Es paradójico que en una época de grandes avances tecnológicos y de supuesto bienestar haya aumentado la sensación de sinsentido y depresión.  Para iluminar esta realidad es oportuno profundizar en la “acedia”, que viene del griego “akedia”  traducido en ocasiones como pereza, pero que tiene una dimensión  más profunda de apatía y desánimo hasta llegar a la desesperanza.

Como la describe Jospeh Piper, filósofo alemán del siglo XX, la persona afectada por la acedia no tiene ni el ánimo ni la voluntad de asumir las responsabilidades que trae la grandeza de su dignidad como persona; preferiría empequeñecerse para que Dios lo “deje en paz” y por ello la define como una “auténtica huida de Dios.”  Esto se evidencia en la visión negativa que muchas personas tienen frente a responsabilidades mayores que deben asumir; temen no estar a la altura de los diversos retos.

Lo opuesto a la “acedia” no es la laboriosidad.   Muchas personas trabajan simplemente para no pensar o no enfrentar la situación que les afecta.  El lema equívoco que muchas veces se usa en estos casos es: “Trabajar y no desesperar.”  Es decir, pareciese que basta ocupar el tiempo para darle sentido a la vida sin ir a la raíz de lo que suscita el problema.

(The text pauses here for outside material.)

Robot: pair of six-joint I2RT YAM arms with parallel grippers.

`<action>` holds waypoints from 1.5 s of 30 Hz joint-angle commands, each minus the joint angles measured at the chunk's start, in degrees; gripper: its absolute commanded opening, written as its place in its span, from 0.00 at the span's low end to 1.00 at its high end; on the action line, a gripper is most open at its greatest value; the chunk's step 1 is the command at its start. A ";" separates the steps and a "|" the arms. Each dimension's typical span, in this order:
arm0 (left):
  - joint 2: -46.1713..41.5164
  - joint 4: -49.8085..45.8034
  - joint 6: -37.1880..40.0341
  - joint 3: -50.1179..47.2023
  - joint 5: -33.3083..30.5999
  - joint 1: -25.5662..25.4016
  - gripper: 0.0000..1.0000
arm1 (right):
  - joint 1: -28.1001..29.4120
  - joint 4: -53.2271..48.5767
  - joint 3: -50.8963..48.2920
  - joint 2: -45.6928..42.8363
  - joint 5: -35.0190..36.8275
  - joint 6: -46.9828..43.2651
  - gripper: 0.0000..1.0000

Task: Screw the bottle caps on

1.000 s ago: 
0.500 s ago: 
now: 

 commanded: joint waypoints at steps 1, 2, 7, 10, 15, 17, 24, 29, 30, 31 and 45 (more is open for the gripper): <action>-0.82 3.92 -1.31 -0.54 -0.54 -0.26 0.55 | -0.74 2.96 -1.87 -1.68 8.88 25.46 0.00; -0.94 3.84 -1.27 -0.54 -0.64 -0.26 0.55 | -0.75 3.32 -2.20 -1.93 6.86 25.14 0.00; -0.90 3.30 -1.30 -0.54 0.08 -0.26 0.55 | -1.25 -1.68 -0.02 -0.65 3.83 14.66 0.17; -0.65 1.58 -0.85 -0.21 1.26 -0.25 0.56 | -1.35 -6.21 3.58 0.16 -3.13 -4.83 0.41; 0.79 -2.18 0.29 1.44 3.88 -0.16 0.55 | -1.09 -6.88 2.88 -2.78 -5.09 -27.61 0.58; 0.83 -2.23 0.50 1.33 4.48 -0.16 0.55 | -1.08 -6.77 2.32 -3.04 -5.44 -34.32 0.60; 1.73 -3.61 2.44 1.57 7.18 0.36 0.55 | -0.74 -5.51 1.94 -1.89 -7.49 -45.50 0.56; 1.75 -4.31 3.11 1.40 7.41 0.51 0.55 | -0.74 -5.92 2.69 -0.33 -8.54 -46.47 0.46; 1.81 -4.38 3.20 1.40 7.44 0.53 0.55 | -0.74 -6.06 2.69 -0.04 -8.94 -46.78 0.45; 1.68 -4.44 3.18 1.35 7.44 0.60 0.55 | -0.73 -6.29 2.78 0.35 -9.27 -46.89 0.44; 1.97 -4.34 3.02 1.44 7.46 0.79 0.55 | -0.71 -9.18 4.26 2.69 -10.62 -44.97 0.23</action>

El entonces Cardenal Ratzinger lo explica de la siguiente manera:  “¿No corremos todos el peligro de perder en el tráfago cotidiano la gracia de la esperanza? Mientras más se vierte nuestra vida hacia el exterior, menos la verdadera y gran esperanza puede hacerle el peso a los estragos causados por los cansancios de cada día. Poco a poco, éstos son la única realidad, la existencia se torna gris, las esperanzas se consumen, el optimismo inicial se agota y el mal humor se convierte en una forma disimulada de desesperación.”

La vivencia de la esperanza requiere tener una mirada fija en lo eterno, sin descuidar lo inmediato; requiere verse a uno mismo como Dios lo ve, y poner en ello la firmeza que sostiene nuestra vida en medio de las adversidades de la vida cotidiana.